Your objective: Please output exactly the lines from the one that holds "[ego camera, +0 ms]" through the final line of the data, and nothing else; leave out any pictures.

▼

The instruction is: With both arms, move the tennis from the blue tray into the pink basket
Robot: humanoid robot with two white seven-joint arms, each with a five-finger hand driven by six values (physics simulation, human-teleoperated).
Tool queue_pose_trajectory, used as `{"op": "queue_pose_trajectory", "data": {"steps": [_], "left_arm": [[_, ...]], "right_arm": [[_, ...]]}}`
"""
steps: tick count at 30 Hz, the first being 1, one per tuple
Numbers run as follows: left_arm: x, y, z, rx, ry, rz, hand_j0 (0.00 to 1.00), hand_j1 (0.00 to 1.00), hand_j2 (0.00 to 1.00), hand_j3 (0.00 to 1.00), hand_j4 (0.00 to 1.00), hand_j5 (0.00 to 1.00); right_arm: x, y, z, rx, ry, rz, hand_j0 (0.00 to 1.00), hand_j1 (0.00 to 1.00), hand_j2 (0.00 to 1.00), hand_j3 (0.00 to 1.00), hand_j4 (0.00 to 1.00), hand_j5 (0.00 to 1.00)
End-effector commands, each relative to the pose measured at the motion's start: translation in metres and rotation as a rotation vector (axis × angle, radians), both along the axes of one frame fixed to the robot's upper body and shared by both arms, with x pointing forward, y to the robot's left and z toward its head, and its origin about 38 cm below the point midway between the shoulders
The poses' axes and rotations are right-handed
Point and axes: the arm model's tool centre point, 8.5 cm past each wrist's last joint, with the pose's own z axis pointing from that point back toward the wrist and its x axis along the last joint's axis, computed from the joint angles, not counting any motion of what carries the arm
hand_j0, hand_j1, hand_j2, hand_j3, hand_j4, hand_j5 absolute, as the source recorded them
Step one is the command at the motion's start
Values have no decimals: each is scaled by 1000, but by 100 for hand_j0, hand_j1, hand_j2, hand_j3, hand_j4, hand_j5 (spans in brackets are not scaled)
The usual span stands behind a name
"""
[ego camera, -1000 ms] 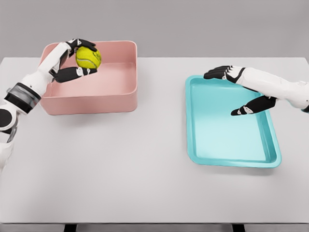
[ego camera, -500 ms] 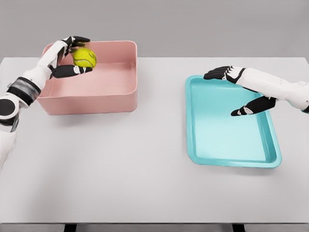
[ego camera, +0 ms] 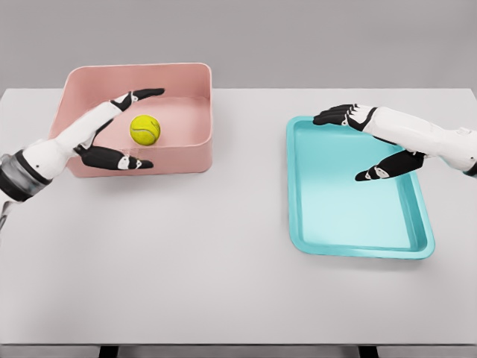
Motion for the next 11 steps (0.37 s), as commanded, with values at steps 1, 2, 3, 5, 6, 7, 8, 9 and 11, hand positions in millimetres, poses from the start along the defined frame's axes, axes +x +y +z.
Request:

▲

Answer to the exercise:
[ego camera, +0 ms] 
Motion for the next 11 steps (0.37 s), as commanded, with values at steps 1, 2, 3, 5, 6, 7, 8, 9 and 11, hand positions in millimetres, poses from the start along the defined frame's axes, axes +x +y +z.
Request:

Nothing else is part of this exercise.